Maybe ninja stories usually fail because assassins are basically repellent people; I don’t know.

In any case, I liked the first volume of this, though I have to admit much of the feudal politics and gender roles are a little off-putting. I don’t know what Japanese audiences make of this material, but 16th century Japan is almost totally alien to me, which is actually one of the things about it I found most appealing.

In fact, comics seem almost ideally suited as a medium for historical fiction (or non-fiction, for that matter). Unlike in straight prose, the comics artist can immerse the reader directly into the world visually, with unfamiliar clothing, vehicles, and tools depicted accessibly and immediately.

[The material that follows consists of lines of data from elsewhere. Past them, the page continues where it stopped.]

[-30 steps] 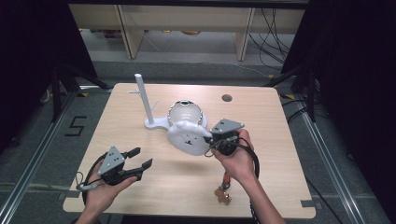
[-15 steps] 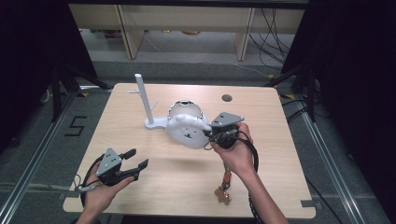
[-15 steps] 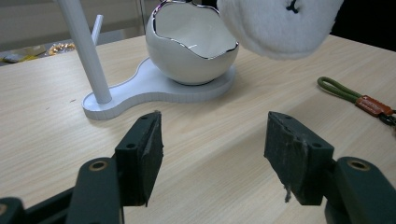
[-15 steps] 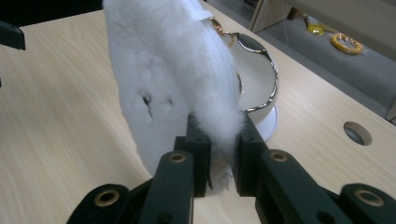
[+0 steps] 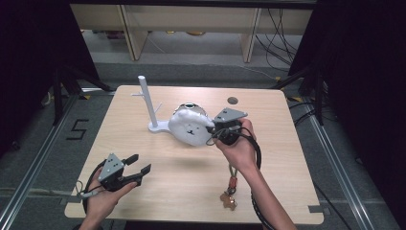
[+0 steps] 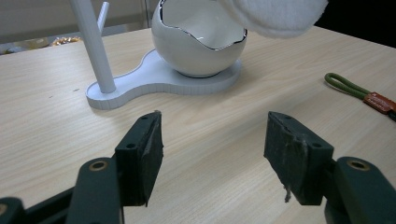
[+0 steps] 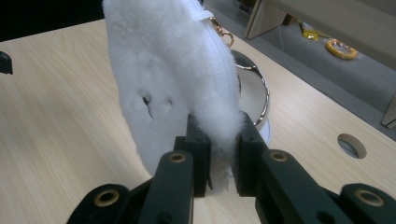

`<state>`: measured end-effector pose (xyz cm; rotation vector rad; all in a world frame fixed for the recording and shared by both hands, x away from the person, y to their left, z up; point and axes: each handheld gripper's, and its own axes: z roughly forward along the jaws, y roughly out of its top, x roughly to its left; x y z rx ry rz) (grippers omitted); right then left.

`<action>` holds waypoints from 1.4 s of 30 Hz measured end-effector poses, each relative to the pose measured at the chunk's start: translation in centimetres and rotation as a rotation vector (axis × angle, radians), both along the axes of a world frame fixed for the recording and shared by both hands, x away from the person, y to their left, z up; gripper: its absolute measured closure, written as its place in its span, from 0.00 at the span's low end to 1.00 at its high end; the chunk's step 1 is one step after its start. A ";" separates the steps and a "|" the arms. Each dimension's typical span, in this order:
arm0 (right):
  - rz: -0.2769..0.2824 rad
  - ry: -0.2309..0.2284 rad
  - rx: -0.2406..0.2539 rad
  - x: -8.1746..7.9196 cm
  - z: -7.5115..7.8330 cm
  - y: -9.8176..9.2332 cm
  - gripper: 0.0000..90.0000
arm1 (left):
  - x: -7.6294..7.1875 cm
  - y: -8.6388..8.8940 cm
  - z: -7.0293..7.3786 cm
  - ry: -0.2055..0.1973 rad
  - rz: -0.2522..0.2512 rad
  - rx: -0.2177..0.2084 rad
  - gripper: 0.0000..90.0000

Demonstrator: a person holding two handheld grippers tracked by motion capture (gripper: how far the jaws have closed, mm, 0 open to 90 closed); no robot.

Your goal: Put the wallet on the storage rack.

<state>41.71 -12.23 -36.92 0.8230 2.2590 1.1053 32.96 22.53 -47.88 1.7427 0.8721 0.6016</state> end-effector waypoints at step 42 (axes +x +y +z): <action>-0.077 0.069 -0.028 7.1 -1.6 2.9 0.89 | 0.2 -0.4 -0.4 0.008 -0.017 0.006 0.41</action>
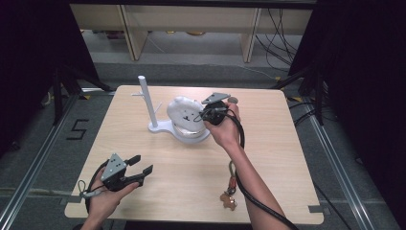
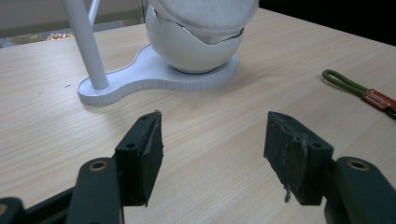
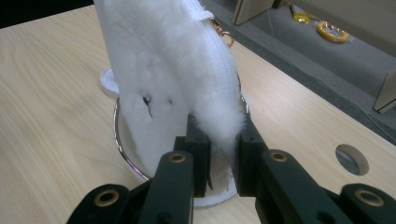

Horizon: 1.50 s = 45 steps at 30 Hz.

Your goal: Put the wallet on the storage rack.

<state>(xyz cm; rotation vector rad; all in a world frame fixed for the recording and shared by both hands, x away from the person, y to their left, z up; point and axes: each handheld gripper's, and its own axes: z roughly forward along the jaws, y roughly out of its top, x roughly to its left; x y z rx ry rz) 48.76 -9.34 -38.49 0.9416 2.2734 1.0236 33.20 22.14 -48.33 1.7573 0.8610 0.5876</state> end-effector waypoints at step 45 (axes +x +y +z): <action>-0.106 -0.014 -0.042 2.0 -1.3 0.6 0.57 | -0.1 -0.1 -0.1 0.009 -0.001 -0.013 0.41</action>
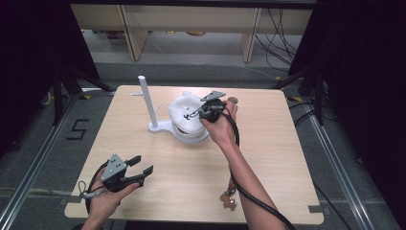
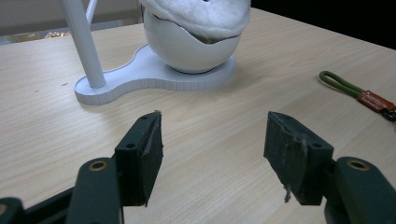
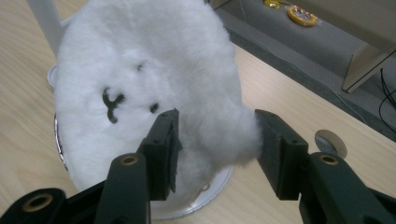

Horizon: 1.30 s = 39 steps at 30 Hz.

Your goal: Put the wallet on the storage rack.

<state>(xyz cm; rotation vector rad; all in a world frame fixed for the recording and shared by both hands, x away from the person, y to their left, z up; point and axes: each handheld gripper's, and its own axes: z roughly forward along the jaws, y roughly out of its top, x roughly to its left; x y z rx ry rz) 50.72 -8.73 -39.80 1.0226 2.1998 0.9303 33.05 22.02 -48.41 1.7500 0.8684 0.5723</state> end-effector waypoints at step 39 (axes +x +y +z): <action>-0.095 0.235 0.066 -5.5 -0.1 -6.2 0.54 | 0.1 -0.3 0.0 0.016 0.014 0.000 0.38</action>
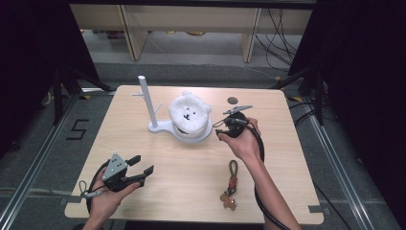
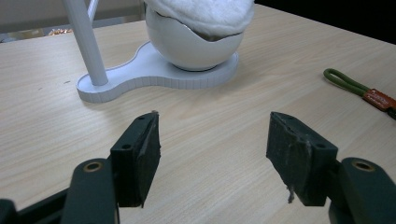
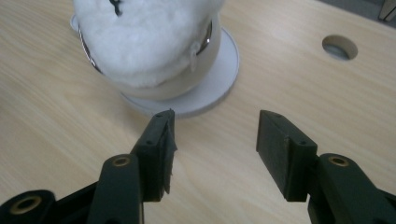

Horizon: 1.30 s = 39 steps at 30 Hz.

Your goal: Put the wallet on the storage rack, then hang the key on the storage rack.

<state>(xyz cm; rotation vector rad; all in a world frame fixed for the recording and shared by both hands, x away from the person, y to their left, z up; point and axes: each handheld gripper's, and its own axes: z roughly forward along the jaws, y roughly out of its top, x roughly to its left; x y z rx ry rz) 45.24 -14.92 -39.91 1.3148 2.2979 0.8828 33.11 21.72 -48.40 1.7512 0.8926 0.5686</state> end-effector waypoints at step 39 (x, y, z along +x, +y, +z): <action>-0.195 0.586 -0.013 -6.6 -7.2 -2.8 0.61 | -0.4 -0.2 0.0 0.004 -0.019 0.025 0.38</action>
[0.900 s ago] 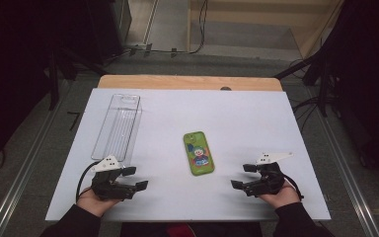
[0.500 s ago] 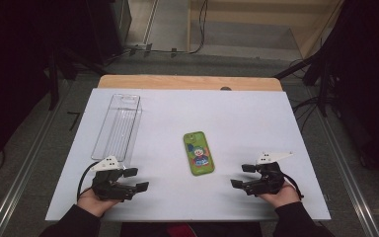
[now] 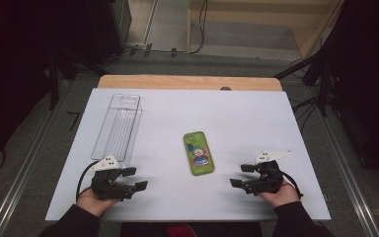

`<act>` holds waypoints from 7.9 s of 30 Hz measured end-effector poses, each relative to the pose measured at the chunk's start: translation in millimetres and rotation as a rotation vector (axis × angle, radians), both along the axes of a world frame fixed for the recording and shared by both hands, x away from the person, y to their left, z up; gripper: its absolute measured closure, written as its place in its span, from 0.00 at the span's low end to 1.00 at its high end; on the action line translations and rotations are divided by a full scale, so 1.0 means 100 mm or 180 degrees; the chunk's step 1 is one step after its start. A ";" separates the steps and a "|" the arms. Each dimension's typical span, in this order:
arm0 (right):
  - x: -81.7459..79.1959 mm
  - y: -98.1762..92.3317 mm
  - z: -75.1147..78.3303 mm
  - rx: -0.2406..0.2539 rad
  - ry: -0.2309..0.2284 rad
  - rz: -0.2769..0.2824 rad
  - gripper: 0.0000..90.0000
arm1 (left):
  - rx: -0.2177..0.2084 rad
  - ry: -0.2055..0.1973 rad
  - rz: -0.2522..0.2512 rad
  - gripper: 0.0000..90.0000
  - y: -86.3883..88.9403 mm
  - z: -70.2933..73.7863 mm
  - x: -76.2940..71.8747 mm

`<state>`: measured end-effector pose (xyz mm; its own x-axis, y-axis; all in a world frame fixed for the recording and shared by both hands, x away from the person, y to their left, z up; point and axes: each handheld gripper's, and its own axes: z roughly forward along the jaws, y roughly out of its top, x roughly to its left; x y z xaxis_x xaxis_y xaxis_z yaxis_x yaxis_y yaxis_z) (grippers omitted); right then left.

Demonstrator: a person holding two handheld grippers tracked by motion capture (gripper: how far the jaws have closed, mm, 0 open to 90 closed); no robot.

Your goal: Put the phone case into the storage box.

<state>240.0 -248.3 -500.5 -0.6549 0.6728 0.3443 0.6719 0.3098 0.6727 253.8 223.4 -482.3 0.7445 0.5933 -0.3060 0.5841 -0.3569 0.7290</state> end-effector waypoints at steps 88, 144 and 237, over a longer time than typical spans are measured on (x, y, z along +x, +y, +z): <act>0.44 0.45 0.48 -0.0013 -0.0086 0.0329 0.25 | -0.0040 0.0015 -0.0006 0.28 0.02 0.00 0.01; 0.89 1.14 0.50 -0.0125 -0.0064 0.0590 0.28 | -0.0040 0.0006 -0.0017 0.28 0.03 0.00 0.01; 0.99 0.88 -0.01 -0.0451 0.0452 0.0267 0.97 | -0.0052 -0.0003 -0.0021 0.28 0.04 0.01 0.00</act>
<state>339.3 -160.0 -502.0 -0.6623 0.6661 0.3431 0.7248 0.4534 0.5188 254.0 227.1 -481.4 0.7487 0.5834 -0.3149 0.5810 -0.3487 0.7354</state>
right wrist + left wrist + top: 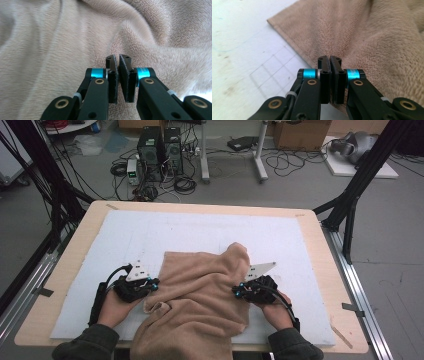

Movies can do this, too, but they aren’t able to easily impart a lot of the factual and contextual information needed without resorting to often clumsy exposition. (“Ever since Custer fell, Butch, the Sioux have been restless.”) Comics, on the other hand, can seamlessly include textual notes, glossaries, maps, et cetera, directly into the story.

Of course there have been many great historical comics. The late, lamented Jack Jackson specialized and excelled in them; and he could always be relied on not to cut out the good parts. Harvey Kurtzman’s period pieces from Two-Fisted Tales and Frontline Combat are still considered by many people (including me) to be a high-water mark for the medium.

This obviously isn’t a comprehensive list, but I’m somewhat surprised that more cartoonists haven’t attempted historical work. Joe Sacco’s Palestine and Safe Area Gorazde are at least partly in this vein, but I can’t think of too many other contemporary artists that apply. (Probably the comic book I am most looking forward to is R. Crumb’s adaptation of Genesis, especially after I learned that he was using Robert Alter’s astounding translation and annotation of the Five Books of Moses as a source.) Oh, and I almost forgot Maus! And Tezuka. And Jacques Tardi

Anyway, time to end the rambling. I imagine that the biggest single reason that historical comics aren’t more prevalent is economic: research takes time, and readers aren’t particularly interested. (Jackson didn’t get rich off Comanche Moon, and Kurtzman’s war comics had to be subsidized by more popular EC series like Tales from the Crypt.)

And I guess, like a lot of things that I wish were better about the world of comics, that’s just the way it goes.

UPDATE: The more I think about it, the more period comics occur to me, from Enemy Ace to the World’s Fair sections of Jimmy Corrigan. I don’t know if that supports my post, or hurts it, or both.